The first step in the pro­gram is to load the word list and count the let­ters:

// Store the total number of times a letter appears.
let mut letter_scores = HashMap::new();
// The final list of words. It will make like easier later in the program to store the words as Vec<char>.
let mut word_list = Vec::new();
let mut last_word = Vec::new();
let file = std::fs::read("corncob_lowercase.txt")?;

// Iterate through all the bytes in the wordlist file, ignoring all `\r` instances.
for letter in file {
    let letter = letter as char;
    match letter {
        '\n' => {
            word_list.push(last_word);
            last_word = Vec::new();
        }
        '\r' => (),
        _ => {
            let entry = letter_scores.entry(letter).or_default();
            *entry += 1;
            last_word.push(letter);
        }
    }
}

Using the de­fault HashMap (which uses SipHash, which is­n’t great for sin­gle-char­ac­ter lookup), prob­a­bly is­n’t the best, per­for­mance-wise, but this is just a toy pro­gram, and does­n’t need to be the fastest thing in the world.

Next, we need to go through the word list, and elim­i­nate words that con­tain gray let­ters. Here is a func­tion that helps do that:

fn matches_found(
    word: &[char],
    found: &[char],
    not: &[char],
    must: &[char],
    masks: &[Vec<char>],
) -> bool {
    // Check if the word contains a letter we know *isn't* in the mystery. <-- The gray letters.
    for c in not {
        if word.contains(c) {
            return false;
        }
    }

    // Check if the word contains the letters we don't know the positions of, but know they are in the mystery word.. <-- The orange letters.
    let mut found_letters = 0;
    for c in must {
        if word.contains(c) {
            found_letters += 1;
        }
    }
    if found_letters < must.len() {
        return false;
    }

    // Check if the word has letters we know exist in the word, but not at the right spots. <-- The orange letters.
    for mask in masks {
        for i in 0..min(word.len(), mask.len()) {
            if word[i] == mask[i] {
                return false;
            }
        }
    }

    // Check if the word contains the already found (green) letters.
    for i in 0..min(word.len(), found.len()) {
        if found[i] != ' ' && word[i] != found[i] {
            return false;
        }
    }

    true
}

It ac­cepts a few dif­fer­ent char slices:

  • Word: the word we want to check. Found: this is a slice con­tain­ing the let­ters we have found (the green ones), with (space) char­ac­ters in the lo­ca­tions we don’t know the char­ac­ter of.
  • Not: this is a slice con­tain­ing the let­ters we know aren’t in the mys­tery word.
  • Must: this is a slice con­tain­ing the let­ter we know are in the mys­tery word, but we don’t know the po­si­tion of.
  • Masks: this is a se­ries of masks. We re­move every word that has let­ters that match any mask here. This is use­ful for elim­i­nat­ing words in the wordlist that con­tain punc­tu­a­tion and for elim­i­nat­ing words that con­tain or­ange let­ters, but in po­si­tions we know they aren’t.

Now all we have to do is run each word in the word list and see if it matches our al­ready known char­ac­ters, up­dat­ing the con­tents of each slice with new in­for­ma­tion af­ter each guess.

Why You Should Care

This sounds like a use­less prob­lem. It is.

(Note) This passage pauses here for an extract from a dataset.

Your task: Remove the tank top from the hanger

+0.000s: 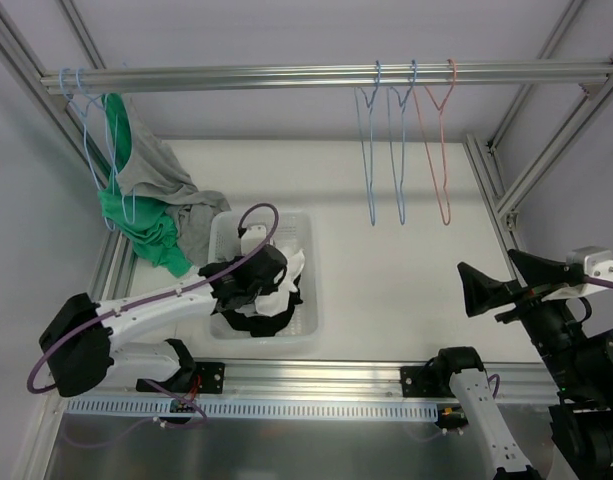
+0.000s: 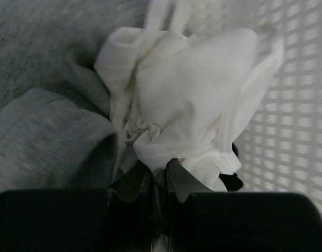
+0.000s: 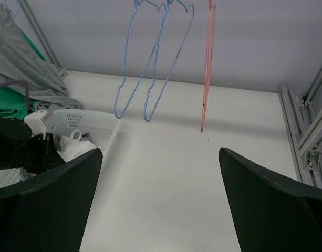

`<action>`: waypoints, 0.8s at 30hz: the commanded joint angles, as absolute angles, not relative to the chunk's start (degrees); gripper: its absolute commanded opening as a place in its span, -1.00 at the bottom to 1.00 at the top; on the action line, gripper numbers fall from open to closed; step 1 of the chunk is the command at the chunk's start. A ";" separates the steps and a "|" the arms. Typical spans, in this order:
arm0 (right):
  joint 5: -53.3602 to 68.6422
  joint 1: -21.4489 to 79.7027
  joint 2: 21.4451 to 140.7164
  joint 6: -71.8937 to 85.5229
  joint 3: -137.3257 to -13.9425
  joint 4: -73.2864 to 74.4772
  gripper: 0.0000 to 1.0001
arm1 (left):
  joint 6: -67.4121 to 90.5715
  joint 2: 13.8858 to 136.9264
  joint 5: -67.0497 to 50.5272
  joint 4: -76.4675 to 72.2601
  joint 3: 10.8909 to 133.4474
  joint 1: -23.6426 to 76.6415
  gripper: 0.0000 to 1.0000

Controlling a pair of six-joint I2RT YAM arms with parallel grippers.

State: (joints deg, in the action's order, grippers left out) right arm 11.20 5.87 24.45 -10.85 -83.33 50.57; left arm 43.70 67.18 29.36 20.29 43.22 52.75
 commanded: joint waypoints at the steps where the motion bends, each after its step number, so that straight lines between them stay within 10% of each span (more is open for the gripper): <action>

There is no way this will ben­e­fit any­one other than me, and I def­i­nitely won’t use this when I’m ac­tu­ally com­pet­ing with my grand­mother.

Then why did you do it?

Useless an­swers to use­less prob­lems are use­ful. They teach us how to im­prove, with­out the pres­sure of real stakes. They are also just plain fun.

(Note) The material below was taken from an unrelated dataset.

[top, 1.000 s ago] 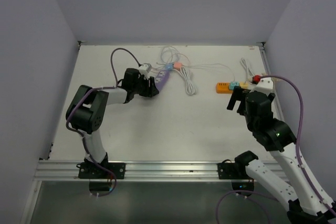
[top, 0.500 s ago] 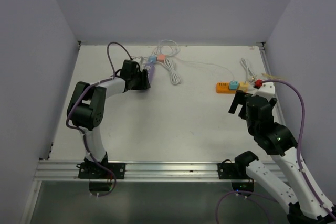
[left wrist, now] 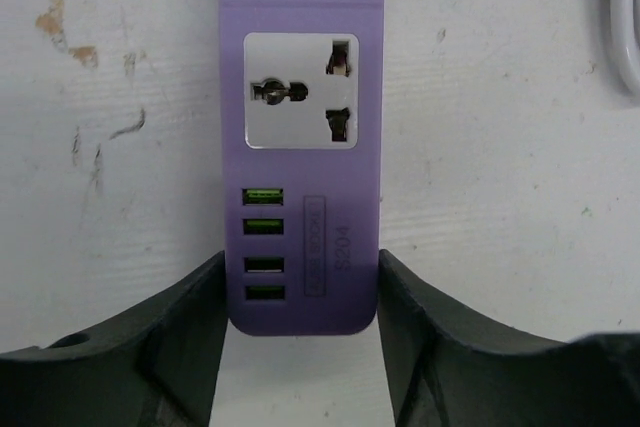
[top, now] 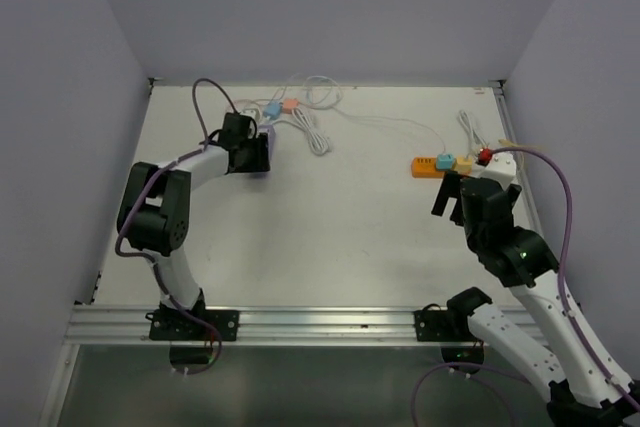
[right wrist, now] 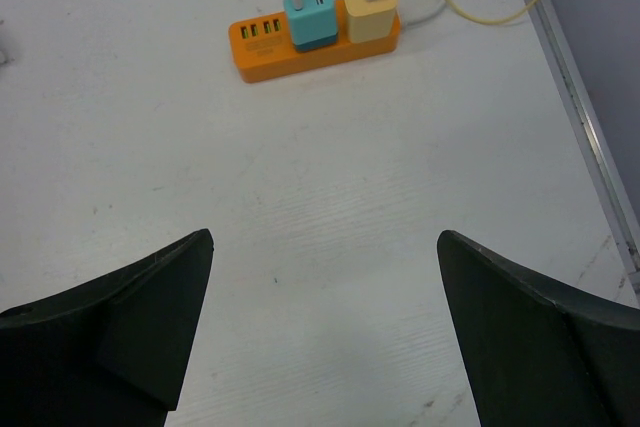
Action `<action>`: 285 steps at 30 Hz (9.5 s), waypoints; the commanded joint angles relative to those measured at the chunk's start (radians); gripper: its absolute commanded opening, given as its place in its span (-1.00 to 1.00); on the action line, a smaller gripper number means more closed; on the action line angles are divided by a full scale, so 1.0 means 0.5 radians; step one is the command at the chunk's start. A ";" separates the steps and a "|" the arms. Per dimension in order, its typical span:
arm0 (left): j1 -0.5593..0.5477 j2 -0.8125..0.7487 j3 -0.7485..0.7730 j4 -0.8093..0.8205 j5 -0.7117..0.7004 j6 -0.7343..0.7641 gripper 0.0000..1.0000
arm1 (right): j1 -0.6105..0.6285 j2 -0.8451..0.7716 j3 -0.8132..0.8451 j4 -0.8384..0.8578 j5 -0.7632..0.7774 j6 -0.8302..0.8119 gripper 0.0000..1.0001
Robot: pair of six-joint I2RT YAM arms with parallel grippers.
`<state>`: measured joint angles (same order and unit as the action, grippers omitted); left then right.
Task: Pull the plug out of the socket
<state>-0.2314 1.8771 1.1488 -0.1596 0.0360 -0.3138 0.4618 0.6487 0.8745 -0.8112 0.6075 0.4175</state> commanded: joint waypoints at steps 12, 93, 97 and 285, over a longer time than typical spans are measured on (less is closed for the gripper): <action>0.033 -1.166 -0.223 -0.393 0.053 0.222 0.87 | -0.015 0.423 0.095 0.100 0.168 0.122 0.98; 0.033 -1.732 -0.837 -0.024 0.615 0.419 0.99 | -0.755 1.918 0.543 0.745 -0.583 0.058 0.28; 0.033 -1.751 -0.843 -0.024 0.609 0.419 0.99 | -0.755 1.835 0.650 0.727 -0.592 0.055 0.35; -1.857 -0.088 -0.991 1.746 -0.775 0.177 -0.39 | 0.120 0.691 -0.374 0.978 -1.058 -0.132 0.72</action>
<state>-1.1595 1.8221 0.6697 0.6472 -0.3439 -0.2249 0.5224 1.0008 0.7025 -0.4057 0.1860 0.4095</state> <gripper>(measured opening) 0.554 0.873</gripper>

It’s also a re­flec­tion. How would you have ap­proached this prob­lem in the past? How has your think­ing im­proved. Maybe it’s a bit mag­nan­i­mous to say this lit­tle Wordle solver is the key to self re­flec­tion, but I don’t think it’s that far off.

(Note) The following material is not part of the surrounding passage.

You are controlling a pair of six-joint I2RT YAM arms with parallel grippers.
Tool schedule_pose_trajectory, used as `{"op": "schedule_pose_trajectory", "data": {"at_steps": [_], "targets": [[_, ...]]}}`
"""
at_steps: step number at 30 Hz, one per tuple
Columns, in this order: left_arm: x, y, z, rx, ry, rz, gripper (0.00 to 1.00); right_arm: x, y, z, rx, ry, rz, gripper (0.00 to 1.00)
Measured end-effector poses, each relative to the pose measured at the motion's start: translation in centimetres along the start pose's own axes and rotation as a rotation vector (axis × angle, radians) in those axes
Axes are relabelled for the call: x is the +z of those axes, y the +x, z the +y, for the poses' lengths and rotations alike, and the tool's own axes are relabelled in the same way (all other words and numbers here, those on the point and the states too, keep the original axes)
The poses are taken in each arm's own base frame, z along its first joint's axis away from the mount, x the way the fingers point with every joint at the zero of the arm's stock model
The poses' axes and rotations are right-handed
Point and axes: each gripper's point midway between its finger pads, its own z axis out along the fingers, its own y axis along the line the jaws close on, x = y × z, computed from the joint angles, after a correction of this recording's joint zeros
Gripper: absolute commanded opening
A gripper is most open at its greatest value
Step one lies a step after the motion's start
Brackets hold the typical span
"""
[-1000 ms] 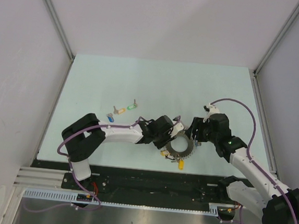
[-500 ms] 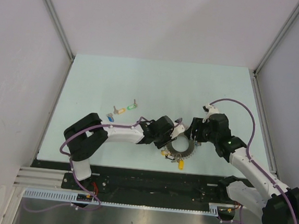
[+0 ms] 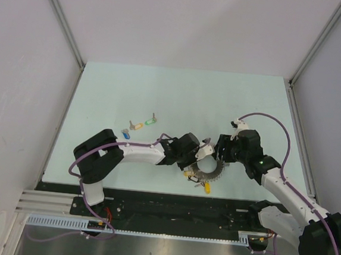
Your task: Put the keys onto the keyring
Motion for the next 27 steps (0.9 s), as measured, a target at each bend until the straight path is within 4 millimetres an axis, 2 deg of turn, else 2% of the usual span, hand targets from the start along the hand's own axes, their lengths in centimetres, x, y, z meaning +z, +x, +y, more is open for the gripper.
{"op": "schedule_pose_trajectory", "data": {"at_steps": [2,15,21,27], "targets": [[0.0,-0.2,-0.2,0.006,0.011,-0.009,0.0,0.0,0.0,0.1,-0.001,-0.003,-0.001,0.61],[-0.1,-0.6,-1.4,0.014,0.07,-0.058,0.0,0.1,0.4,0.3,0.002,-0.021,0.019,0.61],[-1.2,-0.4,-1.7,-0.046,0.102,-0.121,0.0,0.4,1.2,0.5,0.006,-0.044,0.05,0.61],[-2.4,-1.0,-1.0,-0.115,0.115,-0.219,0.0,0.7,2.0,1.5,-0.001,-0.113,0.085,0.61]]}}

A Reflection From Months Later

Hi! I am re­turn­ing to this pro­ject months later with a few thoughts.

When I first wrote this ar­ti­cle, I com­pletely ne­glected to share my fit­ness test for each word. In hind­sight, it’s a good thing I did­n’t. It was the ex­act method 3Blue1Brown de­scribed as naive” in his (fantastic) video on this very topic.